> Task
Each line of the listing that contains the word "gripper" is to be copied.

> Input records
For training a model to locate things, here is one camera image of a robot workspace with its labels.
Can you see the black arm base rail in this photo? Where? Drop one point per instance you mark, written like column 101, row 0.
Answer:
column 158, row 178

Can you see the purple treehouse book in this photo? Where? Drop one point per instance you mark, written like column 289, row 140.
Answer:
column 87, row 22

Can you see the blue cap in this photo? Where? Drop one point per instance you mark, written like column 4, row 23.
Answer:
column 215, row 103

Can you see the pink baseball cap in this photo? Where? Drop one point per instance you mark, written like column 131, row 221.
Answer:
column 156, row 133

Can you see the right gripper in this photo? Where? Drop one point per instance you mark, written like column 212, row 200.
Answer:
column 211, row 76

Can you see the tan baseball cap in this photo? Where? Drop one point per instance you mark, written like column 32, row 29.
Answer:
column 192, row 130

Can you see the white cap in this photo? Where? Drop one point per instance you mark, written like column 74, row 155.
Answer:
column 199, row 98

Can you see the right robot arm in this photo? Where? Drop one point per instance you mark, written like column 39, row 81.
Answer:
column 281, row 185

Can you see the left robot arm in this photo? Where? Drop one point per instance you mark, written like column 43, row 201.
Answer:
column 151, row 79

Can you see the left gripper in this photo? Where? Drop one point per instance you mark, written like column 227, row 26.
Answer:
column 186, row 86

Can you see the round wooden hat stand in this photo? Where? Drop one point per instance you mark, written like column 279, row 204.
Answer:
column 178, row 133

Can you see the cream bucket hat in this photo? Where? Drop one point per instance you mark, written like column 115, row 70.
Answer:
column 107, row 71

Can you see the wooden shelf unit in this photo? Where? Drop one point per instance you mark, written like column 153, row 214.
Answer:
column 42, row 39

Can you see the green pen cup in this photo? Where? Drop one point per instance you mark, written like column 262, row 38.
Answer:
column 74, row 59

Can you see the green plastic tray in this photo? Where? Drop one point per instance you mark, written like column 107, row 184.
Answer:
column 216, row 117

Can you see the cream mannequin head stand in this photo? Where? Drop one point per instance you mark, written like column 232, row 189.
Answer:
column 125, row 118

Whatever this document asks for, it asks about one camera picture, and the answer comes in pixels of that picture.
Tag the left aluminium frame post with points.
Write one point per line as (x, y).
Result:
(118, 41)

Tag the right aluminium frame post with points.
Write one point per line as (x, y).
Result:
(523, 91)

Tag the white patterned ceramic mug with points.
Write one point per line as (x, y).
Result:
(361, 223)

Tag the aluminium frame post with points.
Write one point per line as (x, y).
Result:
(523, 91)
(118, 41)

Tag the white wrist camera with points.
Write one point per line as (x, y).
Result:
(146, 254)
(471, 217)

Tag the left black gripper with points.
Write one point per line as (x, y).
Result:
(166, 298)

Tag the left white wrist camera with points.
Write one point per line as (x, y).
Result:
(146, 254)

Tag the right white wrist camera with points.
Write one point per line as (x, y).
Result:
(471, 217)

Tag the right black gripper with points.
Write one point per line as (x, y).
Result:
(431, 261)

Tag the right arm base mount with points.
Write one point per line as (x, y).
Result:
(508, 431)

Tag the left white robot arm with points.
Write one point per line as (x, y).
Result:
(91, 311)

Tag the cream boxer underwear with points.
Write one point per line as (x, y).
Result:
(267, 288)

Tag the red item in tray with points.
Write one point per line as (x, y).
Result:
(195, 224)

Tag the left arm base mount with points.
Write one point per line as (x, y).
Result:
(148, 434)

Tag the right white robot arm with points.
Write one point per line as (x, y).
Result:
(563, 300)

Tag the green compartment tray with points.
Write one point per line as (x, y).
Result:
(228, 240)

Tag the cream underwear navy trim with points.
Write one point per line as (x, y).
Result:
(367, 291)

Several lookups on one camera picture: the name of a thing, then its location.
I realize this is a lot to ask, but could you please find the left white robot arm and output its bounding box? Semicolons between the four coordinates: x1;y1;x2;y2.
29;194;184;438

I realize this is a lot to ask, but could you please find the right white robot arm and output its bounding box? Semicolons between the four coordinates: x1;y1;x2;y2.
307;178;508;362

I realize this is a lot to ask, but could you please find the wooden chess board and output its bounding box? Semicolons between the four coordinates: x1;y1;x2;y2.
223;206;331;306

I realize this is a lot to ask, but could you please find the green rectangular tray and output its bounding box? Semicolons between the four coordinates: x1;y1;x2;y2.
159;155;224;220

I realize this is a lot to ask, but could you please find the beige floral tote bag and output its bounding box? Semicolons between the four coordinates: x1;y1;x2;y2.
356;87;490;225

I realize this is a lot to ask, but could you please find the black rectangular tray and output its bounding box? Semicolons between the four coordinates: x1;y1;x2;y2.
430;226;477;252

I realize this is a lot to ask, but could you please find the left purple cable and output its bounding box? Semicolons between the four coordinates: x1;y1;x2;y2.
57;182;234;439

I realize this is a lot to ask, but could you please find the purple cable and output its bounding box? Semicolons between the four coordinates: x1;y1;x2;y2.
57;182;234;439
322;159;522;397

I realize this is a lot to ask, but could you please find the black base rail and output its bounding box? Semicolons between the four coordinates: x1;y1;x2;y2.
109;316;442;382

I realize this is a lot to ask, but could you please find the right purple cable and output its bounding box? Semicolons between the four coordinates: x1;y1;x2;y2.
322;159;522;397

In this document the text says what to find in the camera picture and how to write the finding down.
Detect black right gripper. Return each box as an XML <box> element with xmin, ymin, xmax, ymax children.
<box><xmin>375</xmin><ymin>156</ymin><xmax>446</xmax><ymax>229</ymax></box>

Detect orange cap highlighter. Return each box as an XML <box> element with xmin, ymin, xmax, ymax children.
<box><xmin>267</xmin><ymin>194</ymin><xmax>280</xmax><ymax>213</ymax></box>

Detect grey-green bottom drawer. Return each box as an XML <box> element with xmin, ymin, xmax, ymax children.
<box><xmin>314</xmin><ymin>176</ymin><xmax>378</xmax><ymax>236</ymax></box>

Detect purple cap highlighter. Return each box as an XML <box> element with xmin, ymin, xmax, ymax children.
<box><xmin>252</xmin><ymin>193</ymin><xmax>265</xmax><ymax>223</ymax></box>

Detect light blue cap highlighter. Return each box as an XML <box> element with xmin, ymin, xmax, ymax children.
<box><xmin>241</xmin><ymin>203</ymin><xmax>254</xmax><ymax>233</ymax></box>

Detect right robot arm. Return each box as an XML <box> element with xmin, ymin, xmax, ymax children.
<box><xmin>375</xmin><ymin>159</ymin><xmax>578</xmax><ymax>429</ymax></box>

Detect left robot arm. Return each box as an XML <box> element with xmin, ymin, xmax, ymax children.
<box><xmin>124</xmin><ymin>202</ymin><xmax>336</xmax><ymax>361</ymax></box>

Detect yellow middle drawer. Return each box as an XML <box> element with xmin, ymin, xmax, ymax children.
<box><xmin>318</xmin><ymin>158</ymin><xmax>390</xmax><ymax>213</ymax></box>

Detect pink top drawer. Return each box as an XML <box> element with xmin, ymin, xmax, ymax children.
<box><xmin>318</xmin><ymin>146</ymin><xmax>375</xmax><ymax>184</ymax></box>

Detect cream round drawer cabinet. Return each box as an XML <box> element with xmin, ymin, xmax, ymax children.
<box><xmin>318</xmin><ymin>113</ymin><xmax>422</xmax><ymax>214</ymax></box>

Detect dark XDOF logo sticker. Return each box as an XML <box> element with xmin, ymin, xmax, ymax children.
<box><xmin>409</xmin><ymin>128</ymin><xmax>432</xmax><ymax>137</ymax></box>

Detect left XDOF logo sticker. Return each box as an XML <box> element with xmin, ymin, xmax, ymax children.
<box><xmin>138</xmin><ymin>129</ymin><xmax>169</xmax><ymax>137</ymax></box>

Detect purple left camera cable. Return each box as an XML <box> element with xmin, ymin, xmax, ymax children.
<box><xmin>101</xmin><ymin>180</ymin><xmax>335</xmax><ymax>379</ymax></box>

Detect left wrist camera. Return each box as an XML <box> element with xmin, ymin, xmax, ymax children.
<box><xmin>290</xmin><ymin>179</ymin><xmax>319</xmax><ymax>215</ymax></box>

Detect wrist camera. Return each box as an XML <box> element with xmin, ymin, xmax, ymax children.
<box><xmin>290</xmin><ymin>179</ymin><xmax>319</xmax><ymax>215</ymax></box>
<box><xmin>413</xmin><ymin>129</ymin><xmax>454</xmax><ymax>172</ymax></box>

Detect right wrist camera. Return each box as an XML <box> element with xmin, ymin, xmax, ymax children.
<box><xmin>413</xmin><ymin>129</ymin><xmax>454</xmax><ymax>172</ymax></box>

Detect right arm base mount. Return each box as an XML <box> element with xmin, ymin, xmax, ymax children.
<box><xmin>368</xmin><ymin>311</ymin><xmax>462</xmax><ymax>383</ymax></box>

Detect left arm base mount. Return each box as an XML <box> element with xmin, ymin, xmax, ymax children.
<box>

> Result
Can you see the right gripper in this photo? Where? Drop one point per instance you mark, written like column 212, row 200.
Can you see the left gripper in this photo? Where? Drop one point per instance you mark, written like column 227, row 26.
Tag the left black gripper with points.
Tag the right black gripper with points.
Detect black right gripper. Return each box as an XML <box> element with xmin, ymin, xmax, ymax children.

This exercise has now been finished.